Travels to Aden and Mocha in the mid 19th Century, #2


This post continues the story of Joseph B. F. Osgood (1823-1913), whose Notes of Travel or Recollections of Majunga, Zanzibar, Muscat, Aden, Mocha, and other Eastern Ports (Salem: George Creamer, 1854) describes the Arabian coastline, like a 19th century Ibn Baṭūṭṭa. For Part #1, click here.

Here is part of his account of Aden, which at the time was under the control of the British:
[120] “Further down the coast are Shahire and Maculla, ports of some importance, having considerable trade with the Red Sea ports, Bombay, and ports in Africa tributary to the Imaum of Muscat. Maculla is the [p. 121] seaport of Hadramaut, and has been visited in former times by American vessels. All bugalas going to and from the Red Sea stop here. A few Banian traders have established themselves here. The trade of the place has very much declined since the occupation of Aden by the English.

Approaching from the seaward the rugged outline of earth which shapes Cape Aden looms up like a vast island off the south coast of Arabia Felix. As the distance diminishes and the black boundaries of the cape are more distinctly defined they resolve into sharp towering peaks, gothic spires, castellated ridges, and craggy masses overhanging awful precipices. These extend over an area five and a fourth miles long by two and a fourth miles broad. It is well worth one’s time and trouble to land on the cape, even, if for nothing else, to learn from the irony responses from the beaten rocks and the large quantities of ferruginous conglomerate lying everywhere around that, in some age long gone by, igeous action had there opened a safety valve in the earth’s solid crust to relieve it of an oppressive and heated sigh. If ambitiously disposed one may climb the hot serrated heights, stepping where never human foot before has trodden, and from the highest summit look down seventeen hundred and forty eight feet upon the smiling “old ocean,” no longer “cheered with the grateful smell of  “Sabean odor, from the spicy shore Of Araby the blest,” that one John Milton said used to be blown by the  [p. 122] northeast winds from the delectable hills of Aden or the ”Land of Promise,” as its name signifies. ”Land of sterility and starvation !” will one involuntarily exclaim as he gazes forth upon the bleak, barren, unenlivened expanse of rock and sand, undiversified by the lizard hue of cultivation. No waving grain, no groves, no trees, no vegetable dress whatever, not even a solitaiy bachelor blade of sickly withering grass in all that semi- circumference of prospect to relieve the aching eye-balls from the blinding glare of the parched plains and heated rocks that day after day for several years have felt an ”unclouded blaze of living light,” tempered often at one hundred and twenty degrees of heat. During the ten years previous to my last stay at Aden there had been but two showers of rain.

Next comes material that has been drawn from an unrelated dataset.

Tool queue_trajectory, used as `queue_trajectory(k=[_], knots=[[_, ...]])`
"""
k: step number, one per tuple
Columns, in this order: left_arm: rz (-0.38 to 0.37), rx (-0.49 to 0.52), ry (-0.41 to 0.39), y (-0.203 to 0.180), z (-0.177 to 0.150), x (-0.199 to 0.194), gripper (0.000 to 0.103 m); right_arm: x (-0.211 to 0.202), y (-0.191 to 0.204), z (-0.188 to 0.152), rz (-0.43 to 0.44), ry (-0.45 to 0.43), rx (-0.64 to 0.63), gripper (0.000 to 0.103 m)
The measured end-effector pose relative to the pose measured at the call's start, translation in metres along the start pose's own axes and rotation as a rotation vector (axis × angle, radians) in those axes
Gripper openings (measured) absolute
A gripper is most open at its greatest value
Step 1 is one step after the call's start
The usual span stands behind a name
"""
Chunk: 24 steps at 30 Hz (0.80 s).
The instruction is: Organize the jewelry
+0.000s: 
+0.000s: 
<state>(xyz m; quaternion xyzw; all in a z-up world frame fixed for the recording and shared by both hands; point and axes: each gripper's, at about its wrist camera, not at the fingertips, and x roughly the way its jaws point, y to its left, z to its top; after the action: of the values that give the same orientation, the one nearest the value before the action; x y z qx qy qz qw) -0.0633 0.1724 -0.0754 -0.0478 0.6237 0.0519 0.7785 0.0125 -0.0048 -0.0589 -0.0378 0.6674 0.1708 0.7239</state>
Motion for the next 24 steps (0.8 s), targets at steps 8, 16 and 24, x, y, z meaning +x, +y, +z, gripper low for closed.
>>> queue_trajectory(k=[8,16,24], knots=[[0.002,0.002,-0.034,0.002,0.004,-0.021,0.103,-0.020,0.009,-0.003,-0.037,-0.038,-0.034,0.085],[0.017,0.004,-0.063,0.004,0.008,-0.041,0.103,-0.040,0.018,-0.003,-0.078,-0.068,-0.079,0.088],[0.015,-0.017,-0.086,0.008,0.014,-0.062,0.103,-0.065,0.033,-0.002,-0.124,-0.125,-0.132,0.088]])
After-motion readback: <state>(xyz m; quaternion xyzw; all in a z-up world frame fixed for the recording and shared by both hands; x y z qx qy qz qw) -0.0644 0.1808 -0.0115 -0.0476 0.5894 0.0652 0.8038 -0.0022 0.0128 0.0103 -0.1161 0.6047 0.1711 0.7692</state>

Cape Aden is connected to the main-land by a low sandy isthmus, the greatest width of which does not exceed fourteen thousand feet, while it is about four thousand feet wide at the narrowest part, where a massive wall was erected by the Turks in the middle of the sixteenth century, when they were masters of Aden. A part of this wall still remains.

On the east and west sides of this isthmus are the two best harbors to be found in Arabia Felix. They are capacious enough to accommodate a thousand vessels at one time. The peninsula completely shelters the west harbor or Back Bay, as it is called, where vessels may ride at anchor within a few yards of the shore. Back Bay, though the better harbor of the two, is however, difficult of egress from June to August, while the [p. 123] shumal or west wind blows; the eastern harbor or Front Bay is in turn made turbulent during the other half of the year, when the northeast monsoon prevails.

The entrance to Front Bay is protected by fortifications on the triangularly shaped islet of Serah, which makes a prominent part of the wonderful natural defences which make Aden the “Gibraltar of the East.” Serah Island is separated from the mainland by a narrow channel, twelve hundred by seven hundred yards broad. Its highest summit is about eight hundred feet above the sea level. Regarding it, wrote Captain Nicholas Daunton in 1611: — ” To the seaward, though it be in a manner dry at low water there stands a high rock, somewhat larger than the tower of London, which is not by enemies to be in haste ascended by reason it is so steep, and that but one way by narrow steps to get up where four men may keep down a multitude. This rock is so walled and flankered and furnished with ordinance as it seemeth to me it may command both the town and the road, yet who will avoid it may ride in nine fathoms water without their command or within their command from nine fathom downward.” It is related that the great Albuquerque lost two thousand men beneath the fortifications of Serah in an attempt to capture it in the middle of the sixteenth century. It has been the scene of many other sanguinary conflicts since that time, the last of which was January 22, 1839, when the English captured Aden and battered down all the fortifications upon the island, including a round tower eighty feet high. Since that date new and [p. 124] complete fortifications have been erected by the present masters of the place.”